> [Work to complete]: Each line from the start of the entries through the line that contains "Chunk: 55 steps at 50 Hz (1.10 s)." should be output exactly, please.
(Beginning of Dataset content)
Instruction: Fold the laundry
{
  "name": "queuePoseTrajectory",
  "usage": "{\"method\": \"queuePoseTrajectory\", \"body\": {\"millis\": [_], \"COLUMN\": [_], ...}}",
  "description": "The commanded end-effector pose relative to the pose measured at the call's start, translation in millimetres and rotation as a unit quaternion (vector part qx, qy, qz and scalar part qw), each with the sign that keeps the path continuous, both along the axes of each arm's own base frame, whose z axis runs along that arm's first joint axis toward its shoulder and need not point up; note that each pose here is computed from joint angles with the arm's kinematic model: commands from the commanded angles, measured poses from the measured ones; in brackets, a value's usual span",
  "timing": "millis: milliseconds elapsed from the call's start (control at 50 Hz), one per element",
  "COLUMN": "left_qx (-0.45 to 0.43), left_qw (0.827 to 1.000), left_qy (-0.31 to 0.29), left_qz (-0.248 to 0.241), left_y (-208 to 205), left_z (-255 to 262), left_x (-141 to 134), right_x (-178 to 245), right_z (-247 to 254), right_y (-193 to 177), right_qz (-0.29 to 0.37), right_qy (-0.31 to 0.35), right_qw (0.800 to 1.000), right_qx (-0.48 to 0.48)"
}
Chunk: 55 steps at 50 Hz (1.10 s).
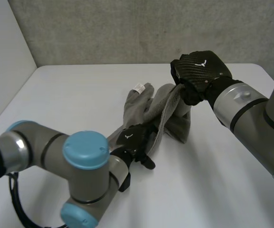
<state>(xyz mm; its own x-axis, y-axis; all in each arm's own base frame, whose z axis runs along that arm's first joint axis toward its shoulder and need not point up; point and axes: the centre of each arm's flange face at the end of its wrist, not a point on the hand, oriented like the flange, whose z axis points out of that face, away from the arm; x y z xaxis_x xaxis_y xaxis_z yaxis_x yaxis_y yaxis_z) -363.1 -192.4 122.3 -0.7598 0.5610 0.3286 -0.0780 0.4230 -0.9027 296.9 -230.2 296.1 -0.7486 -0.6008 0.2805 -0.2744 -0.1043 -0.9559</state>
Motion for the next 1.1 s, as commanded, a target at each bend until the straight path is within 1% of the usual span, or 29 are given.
{"method": "queuePoseTrajectory", "body": {"millis": [20,220,280,320,360,380,420,440,480,500,540,560,580,600,640,660,700,720,760,780,820,900,940,960,1000,1020,1040,1060,1100], "left_qx": [-0.022,-0.036,-0.044,-0.052,-0.082,-0.082,-0.13,-0.13,-0.176,-0.177,-0.209,-0.209,-0.215,-0.215,-0.194,-0.194,-0.155,-0.155,-0.118,-0.117,-0.101,-0.112,-0.145,-0.145,-0.19,-0.191,-0.223,-0.224,-0.305], "left_qw": [0.999,0.997,0.996,0.994,0.988,0.988,0.981,0.981,0.973,0.973,0.965,0.965,0.96,0.96,0.947,0.947,0.928,0.928,0.906,0.906,0.888,0.884,0.887,0.887,0.888,0.888,0.889,0.889,0.884], "left_qy": [-0.003,-0.001,0.0,0.002,-0.009,-0.009,-0.045,-0.045,-0.085,-0.085,-0.14,-0.14,-0.175,-0.175,-0.257,-0.257,-0.335,-0.335,-0.394,-0.394,-0.428,-0.431,-0.419,-0.419,-0.403,-0.403,-0.391,-0.391,-0.351], "left_qz": [0.049,0.064,0.082,0.099,0.128,0.128,0.139,0.139,0.124,0.124,0.078,0.078,0.048,0.048,-0.011,-0.011,-0.05,-0.05,-0.1,-0.1,-0.135,-0.142,-0.131,-0.131,-0.11,-0.11,-0.09,-0.089,-0.041], "left_y": [-20,-29,-34,-38,-53,-53,-54,-54,-49,-49,-39,-39,-32,-32,-16,-15,-4,-4,12,12,18,9,-10,-10,-37,-37,-55,-55,-90], "left_z": [-13,-15,-8,4,32,32,62,63,86,86,94,94,92,92,79,79,67,67,59,59,56,52,50,50,54,54,62,62,94], "left_x": [-15,-19,-12,-4,21,21,46,46,65,65,76,76,79,79,90,90,105,105,114,114,118,112,98,98,83,83,73,73,51], "right_x": [-7,-11,-10,-7,-5,-5,-2,-2,0,0,1,1,0,0,-4,-4,-11,-11,-20,-20,-23,-19,-7,-7,6,6,14,14,31], "right_z": [14,21,19,10,1,1,-22,-22,-44,-45,-66,-67,-76,-76,-92,-92,-104,-104,-111,-111,-112,-114,-113,-113,-108,-108,-100,-100,-70], "right_y": [11,13,10,6,2,2,-4,-4,-7,-8,-5,-5,-2,-2,7,7,20,20,38,38,47,39,22,22,0,0,-14,-14,-47], "right_qz": [0.0,-0.001,-0.001,0.004,0.006,0.006,0.01,0.01,0.021,0.021,0.04,0.04,0.051,0.051,0.072,0.072,0.096,0.096,0.132,0.132,0.159,0.161,0.145,0.145,0.12,0.119,0.102,0.102,0.055], "right_qy": [-0.01,-0.013,-0.006,0.007,0.024,0.024,0.088,0.088,0.159,0.16,0.223,0.223,0.25,0.25,0.291,0.291,0.332,0.332,0.375,0.375,0.409,0.411,0.392,0.392,0.359,0.359,0.334,0.334,0.269], "right_qw": [1.0,1.0,1.0,1.0,1.0,1.0,0.996,0.996,0.987,0.987,0.974,0.974,0.967,0.966,0.951,0.951,0.93,0.93,0.902,0.902,0.881,0.884,0.901,0.901,0.923,0.923,0.936,0.936,0.961], "right_qx": [-0.016,-0.026,-0.028,-0.022,-0.015,-0.015,-0.007,-0.007,-0.001,-0.001,0.017,0.017,0.032,0.032,0.073,0.073,0.124,0.124,0.171,0.171,0.177,0.153,0.114,0.114,0.075,0.075,0.049,0.048,-0.025]}}
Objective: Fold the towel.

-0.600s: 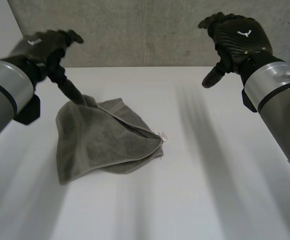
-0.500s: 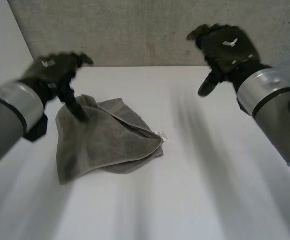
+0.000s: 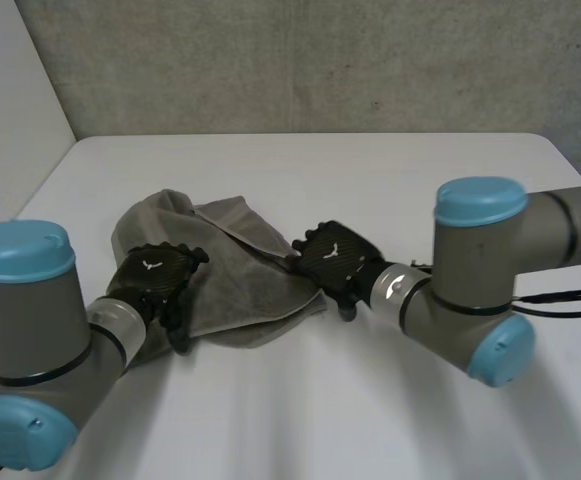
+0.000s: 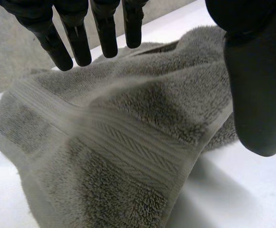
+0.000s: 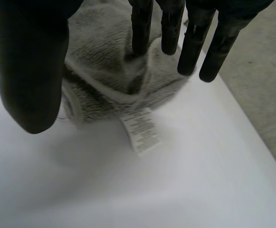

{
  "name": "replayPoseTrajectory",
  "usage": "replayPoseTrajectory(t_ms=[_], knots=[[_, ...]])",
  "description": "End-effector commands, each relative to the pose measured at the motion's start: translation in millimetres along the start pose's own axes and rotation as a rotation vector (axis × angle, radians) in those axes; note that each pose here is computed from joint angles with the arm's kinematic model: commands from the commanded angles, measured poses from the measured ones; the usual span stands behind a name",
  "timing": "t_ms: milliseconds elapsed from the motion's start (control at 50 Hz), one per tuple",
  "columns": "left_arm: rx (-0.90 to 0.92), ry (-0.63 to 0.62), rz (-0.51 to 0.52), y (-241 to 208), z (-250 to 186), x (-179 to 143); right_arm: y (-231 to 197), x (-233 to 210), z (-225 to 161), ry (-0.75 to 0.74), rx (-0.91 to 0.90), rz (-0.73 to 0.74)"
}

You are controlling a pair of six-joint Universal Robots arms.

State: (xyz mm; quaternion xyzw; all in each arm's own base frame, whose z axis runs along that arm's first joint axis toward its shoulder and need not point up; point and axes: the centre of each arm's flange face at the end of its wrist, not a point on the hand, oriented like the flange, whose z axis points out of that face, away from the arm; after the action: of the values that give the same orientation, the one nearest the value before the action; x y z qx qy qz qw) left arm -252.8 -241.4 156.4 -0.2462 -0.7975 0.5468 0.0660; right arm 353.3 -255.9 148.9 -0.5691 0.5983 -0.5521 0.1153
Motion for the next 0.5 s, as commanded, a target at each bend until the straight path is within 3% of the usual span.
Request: replayPoseTrajectory(t_ms=[20, 360, 460, 500], knots=[[-0.024, 0.003, 0.0, 11, 17, 2, 8, -18, 25, -0.037, 0.017, -0.006], [-0.025, 0.002, -0.001, 12, 33, 2, 10, -6, 58, 0.033, 0.093, -0.058], [0.015, -0.008, -0.012, -2, 31, -1, -1, 3, 54, 0.05, 0.113, -0.057], [0.083, -0.014, -0.017, -24, 24, -3, -27, 21, 39, 0.093, 0.159, -0.064]])
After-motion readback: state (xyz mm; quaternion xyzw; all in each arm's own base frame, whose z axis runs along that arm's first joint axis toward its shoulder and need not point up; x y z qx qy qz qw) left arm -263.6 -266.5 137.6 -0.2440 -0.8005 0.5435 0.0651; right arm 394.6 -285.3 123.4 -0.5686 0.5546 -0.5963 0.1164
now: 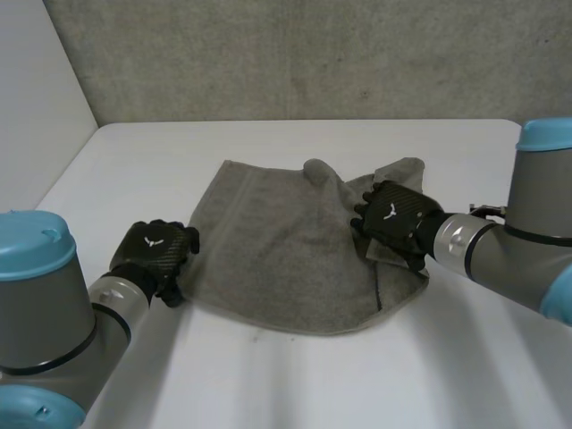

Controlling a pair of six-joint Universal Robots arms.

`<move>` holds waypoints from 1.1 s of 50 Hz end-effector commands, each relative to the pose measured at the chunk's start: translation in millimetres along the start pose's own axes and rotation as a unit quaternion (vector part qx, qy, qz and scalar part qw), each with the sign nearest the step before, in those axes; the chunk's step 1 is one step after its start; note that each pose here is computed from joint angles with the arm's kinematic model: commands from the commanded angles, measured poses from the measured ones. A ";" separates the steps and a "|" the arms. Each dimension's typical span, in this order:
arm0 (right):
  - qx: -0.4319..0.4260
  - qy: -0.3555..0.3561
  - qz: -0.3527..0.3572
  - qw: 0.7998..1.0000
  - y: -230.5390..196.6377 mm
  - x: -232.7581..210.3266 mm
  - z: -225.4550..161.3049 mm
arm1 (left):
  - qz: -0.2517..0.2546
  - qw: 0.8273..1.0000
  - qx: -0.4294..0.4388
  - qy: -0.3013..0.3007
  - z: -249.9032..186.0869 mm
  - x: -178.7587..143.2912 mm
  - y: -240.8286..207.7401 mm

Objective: Fold the towel.

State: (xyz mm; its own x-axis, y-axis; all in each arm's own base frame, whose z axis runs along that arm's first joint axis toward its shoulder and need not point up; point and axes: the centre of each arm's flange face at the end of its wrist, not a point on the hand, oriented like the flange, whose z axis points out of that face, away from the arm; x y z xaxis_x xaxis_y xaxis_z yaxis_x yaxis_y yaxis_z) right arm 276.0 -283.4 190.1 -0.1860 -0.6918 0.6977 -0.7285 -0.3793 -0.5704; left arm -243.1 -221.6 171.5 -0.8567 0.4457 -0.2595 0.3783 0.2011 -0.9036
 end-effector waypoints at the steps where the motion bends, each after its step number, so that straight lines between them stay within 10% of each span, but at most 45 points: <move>1: -0.002 -0.022 -0.055 0.998 18.9 -12.2 28.3 | -0.002 1.000 -0.009 -0.002 -5.1 -0.7 5.5; 25: 0.005 0.035 -0.084 0.996 23.3 11.3 36.6 | -0.003 1.000 -0.012 -0.002 -3.8 -1.3 7.7; 34: 0.011 0.108 0.116 0.987 24.9 61.6 -1.3 | -0.005 1.000 -0.016 -0.002 5.6 -0.7 14.2; 42: 0.030 0.169 0.310 0.935 36.8 88.3 -40.6 | -0.018 0.999 -0.039 0.000 26.2 0.1 29.0; 55: 0.026 0.243 0.399 0.884 66.4 111.4 -68.0 | -0.023 0.999 -0.024 -0.019 59.0 -7.7 35.7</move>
State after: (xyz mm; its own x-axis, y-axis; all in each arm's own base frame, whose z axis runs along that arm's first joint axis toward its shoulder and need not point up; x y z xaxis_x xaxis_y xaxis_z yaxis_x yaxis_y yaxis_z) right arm 183.3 -335.8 255.9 -0.8488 -0.4899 0.1990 -0.2610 0.0608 -0.9634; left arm -243.6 -255.1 123.7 -0.8769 0.4229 -0.2284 0.3686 0.2870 -0.8842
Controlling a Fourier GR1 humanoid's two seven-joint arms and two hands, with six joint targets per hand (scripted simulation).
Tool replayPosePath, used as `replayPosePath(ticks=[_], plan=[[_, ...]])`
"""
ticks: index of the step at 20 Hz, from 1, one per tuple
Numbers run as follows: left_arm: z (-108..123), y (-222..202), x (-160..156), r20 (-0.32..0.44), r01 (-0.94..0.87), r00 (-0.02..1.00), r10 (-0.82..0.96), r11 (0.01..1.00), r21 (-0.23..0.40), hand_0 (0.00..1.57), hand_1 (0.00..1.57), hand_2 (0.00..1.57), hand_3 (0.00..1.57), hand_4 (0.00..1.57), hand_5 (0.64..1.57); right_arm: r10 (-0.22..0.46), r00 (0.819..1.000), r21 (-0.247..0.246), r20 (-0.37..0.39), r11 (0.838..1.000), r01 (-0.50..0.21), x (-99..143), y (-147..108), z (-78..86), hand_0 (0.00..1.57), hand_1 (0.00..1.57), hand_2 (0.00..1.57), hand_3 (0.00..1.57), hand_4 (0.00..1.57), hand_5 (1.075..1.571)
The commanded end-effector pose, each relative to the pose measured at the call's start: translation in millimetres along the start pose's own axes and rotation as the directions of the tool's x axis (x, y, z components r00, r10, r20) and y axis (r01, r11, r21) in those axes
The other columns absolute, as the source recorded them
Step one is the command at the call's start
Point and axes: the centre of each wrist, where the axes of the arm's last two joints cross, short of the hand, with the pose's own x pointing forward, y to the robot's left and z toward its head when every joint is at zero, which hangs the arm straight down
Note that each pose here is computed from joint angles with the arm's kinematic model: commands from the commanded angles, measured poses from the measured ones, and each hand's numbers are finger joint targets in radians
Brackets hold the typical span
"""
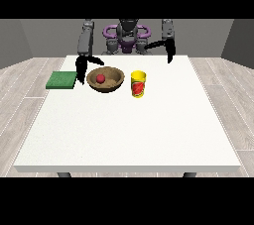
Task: Pick the cup and pour the ball into the bowl, then pick the bowl and place it on the pad
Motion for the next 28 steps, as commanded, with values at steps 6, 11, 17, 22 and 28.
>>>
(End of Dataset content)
> [Worked solution]:
Instruction: Fold the laundry
{
  "name": "queuePoseTrajectory",
  "usage": "{\"method\": \"queuePoseTrajectory\", \"body\": {\"millis\": [_], \"COLUMN\": [_], ...}}",
  "description": "The commanded end-effector pose relative to the pose measured at the call's start, translation in millimetres and rotation as a unit quaternion (vector part qx, qy, qz and scalar part qw), each with the sign that keeps the path continuous, both along the axes of each arm's own base frame, whose z axis runs along that arm's first joint axis toward its shoulder and need not point up; note that each pose here is computed from joint angles with the arm's kinematic model: commands from the commanded angles, measured poses from the measured ones; in brackets, a value's usual span",
  "timing": "millis: milliseconds elapsed from the call's start (control at 50 Hz), one per element",
  "COLUMN": "left_qx (-0.45 to 0.43), left_qw (0.827 to 1.000), left_qy (-0.31 to 0.29), left_qz (-0.248 to 0.241), left_y (-208 to 205), left_z (-255 to 262), left_x (-141 to 134), right_x (-178 to 245), right_z (-247 to 254), right_y (-193 to 177), right_qz (-0.29 to 0.37), right_qy (-0.31 to 0.35), right_qw (0.800 to 1.000), right_qx (-0.48 to 0.48)"
}
Chunk: 55 steps at 50 Hz (1.10 s).

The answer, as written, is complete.